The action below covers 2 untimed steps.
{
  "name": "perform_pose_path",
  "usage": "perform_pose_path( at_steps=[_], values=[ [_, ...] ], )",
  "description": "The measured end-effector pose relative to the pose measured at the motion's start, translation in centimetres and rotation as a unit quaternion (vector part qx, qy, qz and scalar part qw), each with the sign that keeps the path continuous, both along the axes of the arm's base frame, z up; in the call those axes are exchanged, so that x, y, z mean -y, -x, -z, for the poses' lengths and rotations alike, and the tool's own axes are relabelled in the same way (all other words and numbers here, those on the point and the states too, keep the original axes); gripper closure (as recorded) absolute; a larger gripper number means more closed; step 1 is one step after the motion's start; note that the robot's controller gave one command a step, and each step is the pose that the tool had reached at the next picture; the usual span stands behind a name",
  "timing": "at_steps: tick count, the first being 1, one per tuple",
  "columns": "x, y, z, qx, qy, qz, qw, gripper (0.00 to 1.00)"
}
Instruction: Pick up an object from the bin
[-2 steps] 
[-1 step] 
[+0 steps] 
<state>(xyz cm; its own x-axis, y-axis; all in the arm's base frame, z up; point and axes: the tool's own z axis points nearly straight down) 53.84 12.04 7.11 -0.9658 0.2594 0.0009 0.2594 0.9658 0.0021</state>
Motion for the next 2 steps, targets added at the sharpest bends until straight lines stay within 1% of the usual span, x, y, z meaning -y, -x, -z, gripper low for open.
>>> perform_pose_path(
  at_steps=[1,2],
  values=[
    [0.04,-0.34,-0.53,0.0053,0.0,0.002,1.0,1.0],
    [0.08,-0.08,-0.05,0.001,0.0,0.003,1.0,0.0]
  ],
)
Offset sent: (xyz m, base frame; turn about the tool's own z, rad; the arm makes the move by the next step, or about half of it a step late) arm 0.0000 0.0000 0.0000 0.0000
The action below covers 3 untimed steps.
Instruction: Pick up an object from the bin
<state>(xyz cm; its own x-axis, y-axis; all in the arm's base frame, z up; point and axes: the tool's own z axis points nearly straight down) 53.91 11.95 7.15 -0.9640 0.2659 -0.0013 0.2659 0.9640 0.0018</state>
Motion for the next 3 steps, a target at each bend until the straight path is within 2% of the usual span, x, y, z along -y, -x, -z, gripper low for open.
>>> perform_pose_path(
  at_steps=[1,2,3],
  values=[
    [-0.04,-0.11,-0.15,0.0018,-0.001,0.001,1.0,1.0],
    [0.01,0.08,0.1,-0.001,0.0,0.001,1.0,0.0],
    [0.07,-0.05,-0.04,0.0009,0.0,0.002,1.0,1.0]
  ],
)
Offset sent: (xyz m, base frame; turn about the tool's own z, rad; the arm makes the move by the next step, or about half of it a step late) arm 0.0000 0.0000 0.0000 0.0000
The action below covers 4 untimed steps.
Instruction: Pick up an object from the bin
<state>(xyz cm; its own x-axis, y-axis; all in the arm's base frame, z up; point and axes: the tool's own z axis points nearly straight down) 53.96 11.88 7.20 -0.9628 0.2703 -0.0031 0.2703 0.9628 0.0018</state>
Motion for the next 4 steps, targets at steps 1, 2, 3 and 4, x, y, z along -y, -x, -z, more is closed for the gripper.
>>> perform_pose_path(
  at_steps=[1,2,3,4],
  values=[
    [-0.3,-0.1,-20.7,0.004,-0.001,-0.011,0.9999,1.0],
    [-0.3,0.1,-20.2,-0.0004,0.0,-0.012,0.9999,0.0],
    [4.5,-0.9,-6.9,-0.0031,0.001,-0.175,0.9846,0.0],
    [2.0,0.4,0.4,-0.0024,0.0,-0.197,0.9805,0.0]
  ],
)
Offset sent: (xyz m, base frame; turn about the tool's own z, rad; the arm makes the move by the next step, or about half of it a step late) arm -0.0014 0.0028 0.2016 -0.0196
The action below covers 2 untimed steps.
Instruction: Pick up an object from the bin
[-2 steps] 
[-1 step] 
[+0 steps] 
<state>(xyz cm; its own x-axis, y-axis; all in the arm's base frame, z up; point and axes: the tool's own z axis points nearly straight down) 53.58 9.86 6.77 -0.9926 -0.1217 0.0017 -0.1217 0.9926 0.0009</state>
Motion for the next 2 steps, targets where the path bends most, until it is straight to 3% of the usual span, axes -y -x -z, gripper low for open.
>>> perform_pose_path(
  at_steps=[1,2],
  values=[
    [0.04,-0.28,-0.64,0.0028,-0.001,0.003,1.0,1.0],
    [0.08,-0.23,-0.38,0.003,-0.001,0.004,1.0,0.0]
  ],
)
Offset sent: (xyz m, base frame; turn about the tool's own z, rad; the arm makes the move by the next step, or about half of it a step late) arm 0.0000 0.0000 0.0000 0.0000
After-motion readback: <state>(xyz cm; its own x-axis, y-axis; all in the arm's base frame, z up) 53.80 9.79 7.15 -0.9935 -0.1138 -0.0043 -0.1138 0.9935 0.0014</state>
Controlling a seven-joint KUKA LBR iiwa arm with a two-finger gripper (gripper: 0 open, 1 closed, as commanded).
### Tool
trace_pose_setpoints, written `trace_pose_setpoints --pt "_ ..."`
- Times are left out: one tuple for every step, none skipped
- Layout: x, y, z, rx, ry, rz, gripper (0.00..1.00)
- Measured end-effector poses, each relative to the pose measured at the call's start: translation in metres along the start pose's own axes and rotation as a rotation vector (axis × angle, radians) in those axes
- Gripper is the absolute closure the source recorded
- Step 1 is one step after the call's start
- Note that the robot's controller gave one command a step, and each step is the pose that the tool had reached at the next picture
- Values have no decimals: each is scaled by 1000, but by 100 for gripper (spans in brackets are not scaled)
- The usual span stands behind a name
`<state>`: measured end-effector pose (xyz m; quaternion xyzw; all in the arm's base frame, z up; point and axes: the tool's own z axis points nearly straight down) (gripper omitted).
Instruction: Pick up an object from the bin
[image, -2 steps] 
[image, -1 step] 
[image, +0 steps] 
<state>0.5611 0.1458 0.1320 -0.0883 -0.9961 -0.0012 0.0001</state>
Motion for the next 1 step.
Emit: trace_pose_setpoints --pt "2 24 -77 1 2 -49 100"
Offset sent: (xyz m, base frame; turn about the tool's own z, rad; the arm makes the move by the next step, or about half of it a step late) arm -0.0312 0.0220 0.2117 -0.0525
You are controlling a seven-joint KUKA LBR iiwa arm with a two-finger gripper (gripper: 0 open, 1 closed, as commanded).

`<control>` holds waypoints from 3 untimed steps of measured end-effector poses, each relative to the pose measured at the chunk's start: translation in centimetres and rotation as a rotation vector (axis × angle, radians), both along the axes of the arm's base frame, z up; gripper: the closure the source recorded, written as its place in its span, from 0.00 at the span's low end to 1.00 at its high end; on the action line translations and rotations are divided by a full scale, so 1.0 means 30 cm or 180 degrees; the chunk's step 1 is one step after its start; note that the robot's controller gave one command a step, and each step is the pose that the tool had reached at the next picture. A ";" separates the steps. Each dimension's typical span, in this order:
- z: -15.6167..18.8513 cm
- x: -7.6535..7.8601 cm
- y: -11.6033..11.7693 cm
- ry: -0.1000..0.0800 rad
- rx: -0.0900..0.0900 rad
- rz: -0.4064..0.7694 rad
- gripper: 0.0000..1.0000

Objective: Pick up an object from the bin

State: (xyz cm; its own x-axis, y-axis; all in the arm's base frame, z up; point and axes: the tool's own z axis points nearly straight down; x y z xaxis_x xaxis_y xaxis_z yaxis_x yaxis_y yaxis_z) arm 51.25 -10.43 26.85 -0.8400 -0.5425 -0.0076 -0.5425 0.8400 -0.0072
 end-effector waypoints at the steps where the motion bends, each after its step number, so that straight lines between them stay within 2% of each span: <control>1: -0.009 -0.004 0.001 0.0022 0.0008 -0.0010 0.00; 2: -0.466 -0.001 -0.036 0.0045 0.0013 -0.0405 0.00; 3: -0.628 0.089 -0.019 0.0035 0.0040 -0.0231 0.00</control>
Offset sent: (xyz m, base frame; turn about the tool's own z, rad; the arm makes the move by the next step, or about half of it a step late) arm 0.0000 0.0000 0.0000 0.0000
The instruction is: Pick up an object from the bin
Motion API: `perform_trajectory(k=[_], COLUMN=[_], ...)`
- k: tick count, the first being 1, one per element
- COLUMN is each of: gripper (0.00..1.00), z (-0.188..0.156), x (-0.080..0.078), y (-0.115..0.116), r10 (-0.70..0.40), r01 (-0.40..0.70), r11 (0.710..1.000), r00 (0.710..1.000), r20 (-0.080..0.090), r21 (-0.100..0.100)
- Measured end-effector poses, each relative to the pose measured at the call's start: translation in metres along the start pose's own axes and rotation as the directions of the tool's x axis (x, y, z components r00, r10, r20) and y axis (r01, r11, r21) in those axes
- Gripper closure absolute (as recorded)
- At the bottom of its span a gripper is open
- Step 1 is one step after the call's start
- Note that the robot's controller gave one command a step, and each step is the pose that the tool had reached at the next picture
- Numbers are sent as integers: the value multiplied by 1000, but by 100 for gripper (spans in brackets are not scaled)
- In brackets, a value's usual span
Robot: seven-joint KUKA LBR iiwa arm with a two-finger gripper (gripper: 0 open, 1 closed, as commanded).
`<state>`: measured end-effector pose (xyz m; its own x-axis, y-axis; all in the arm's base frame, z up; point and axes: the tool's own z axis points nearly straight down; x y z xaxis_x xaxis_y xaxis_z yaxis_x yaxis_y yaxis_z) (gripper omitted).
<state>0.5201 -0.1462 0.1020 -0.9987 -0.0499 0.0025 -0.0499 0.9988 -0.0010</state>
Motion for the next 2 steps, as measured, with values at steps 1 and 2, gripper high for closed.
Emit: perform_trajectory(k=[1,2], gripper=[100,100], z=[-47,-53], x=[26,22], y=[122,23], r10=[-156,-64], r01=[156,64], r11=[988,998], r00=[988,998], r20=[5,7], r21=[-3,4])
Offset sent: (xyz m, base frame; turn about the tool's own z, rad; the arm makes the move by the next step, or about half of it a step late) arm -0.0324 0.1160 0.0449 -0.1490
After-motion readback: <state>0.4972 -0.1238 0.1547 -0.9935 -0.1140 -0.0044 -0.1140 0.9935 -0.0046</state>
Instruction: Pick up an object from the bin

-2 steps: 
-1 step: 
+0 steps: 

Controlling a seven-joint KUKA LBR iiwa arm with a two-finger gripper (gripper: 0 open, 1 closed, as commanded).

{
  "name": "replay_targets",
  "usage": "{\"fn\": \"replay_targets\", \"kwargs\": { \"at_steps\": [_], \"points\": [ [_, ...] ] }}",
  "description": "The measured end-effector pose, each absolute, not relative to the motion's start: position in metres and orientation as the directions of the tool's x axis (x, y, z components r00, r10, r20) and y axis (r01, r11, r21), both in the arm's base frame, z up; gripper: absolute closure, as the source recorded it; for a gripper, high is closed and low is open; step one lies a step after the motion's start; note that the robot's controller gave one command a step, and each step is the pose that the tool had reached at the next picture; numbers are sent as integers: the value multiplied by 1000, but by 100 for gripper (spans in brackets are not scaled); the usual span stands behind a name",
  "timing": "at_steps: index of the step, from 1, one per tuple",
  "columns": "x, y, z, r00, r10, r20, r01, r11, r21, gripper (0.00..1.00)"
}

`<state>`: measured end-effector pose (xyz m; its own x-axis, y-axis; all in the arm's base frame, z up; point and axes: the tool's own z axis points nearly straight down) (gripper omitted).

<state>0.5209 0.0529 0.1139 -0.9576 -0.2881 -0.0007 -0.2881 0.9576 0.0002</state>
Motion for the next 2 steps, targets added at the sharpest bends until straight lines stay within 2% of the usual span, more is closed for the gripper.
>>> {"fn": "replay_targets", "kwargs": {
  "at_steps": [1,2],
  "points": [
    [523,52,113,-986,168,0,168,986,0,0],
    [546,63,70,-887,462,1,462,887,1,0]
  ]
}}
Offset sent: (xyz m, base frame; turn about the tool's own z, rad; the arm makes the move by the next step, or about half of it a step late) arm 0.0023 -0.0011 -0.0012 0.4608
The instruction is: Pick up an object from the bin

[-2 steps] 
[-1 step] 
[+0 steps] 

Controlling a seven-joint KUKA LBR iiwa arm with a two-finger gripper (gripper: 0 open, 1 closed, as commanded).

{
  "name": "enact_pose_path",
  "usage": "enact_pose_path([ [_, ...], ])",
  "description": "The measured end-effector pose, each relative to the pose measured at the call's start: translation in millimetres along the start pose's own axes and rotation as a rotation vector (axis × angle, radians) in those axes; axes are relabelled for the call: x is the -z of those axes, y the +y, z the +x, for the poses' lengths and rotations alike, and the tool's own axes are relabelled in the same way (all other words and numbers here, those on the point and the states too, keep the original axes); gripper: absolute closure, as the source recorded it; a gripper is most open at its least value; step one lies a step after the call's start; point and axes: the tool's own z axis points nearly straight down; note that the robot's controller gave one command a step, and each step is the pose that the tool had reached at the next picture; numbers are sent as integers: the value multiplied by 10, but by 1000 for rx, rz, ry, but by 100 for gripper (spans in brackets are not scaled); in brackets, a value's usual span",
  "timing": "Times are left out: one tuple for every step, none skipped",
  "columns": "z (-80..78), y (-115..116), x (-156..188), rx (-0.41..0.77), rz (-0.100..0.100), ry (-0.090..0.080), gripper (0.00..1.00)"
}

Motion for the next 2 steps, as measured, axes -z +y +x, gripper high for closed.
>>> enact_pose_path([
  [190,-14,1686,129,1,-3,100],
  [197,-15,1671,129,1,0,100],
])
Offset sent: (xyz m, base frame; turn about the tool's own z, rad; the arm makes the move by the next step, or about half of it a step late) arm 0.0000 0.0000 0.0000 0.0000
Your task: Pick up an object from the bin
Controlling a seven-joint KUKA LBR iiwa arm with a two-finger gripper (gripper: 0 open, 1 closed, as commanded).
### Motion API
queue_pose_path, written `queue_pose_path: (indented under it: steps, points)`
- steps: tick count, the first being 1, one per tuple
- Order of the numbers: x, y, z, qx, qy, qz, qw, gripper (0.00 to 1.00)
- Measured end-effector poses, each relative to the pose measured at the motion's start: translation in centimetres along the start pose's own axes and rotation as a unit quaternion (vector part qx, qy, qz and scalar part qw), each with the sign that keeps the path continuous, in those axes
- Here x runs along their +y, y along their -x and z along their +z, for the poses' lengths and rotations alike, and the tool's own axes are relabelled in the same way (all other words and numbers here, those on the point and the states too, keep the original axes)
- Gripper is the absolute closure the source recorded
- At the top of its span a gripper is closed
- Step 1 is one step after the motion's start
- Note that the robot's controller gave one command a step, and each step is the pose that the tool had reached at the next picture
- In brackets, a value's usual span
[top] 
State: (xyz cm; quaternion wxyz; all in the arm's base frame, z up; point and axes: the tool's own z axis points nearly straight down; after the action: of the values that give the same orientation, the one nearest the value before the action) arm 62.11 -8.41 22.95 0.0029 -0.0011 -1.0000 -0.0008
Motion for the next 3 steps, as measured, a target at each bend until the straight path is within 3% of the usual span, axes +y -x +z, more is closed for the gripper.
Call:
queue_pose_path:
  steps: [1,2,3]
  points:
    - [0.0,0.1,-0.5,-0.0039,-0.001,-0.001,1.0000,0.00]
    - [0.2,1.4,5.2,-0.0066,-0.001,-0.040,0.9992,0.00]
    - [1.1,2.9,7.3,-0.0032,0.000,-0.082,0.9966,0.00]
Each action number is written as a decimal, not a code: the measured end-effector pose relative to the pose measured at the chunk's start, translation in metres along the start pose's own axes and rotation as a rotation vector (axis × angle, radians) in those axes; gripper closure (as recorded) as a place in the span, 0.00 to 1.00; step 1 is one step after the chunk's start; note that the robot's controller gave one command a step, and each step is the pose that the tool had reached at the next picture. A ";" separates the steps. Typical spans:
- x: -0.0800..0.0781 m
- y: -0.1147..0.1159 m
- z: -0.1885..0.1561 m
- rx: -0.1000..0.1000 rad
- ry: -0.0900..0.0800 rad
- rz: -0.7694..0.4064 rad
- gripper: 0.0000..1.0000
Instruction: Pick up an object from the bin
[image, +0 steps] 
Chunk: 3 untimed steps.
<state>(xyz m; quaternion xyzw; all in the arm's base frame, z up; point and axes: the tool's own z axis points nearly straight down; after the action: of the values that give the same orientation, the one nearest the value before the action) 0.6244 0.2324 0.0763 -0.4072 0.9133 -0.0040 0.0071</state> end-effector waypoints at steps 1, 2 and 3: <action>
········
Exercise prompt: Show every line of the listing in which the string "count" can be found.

Solved exercise:
  "timing": "at_steps: tick count, the first being 1, one per tuple",
- k: tick count, the first being 1, one per element
- steps: tick count, the first being 1, one per tuple

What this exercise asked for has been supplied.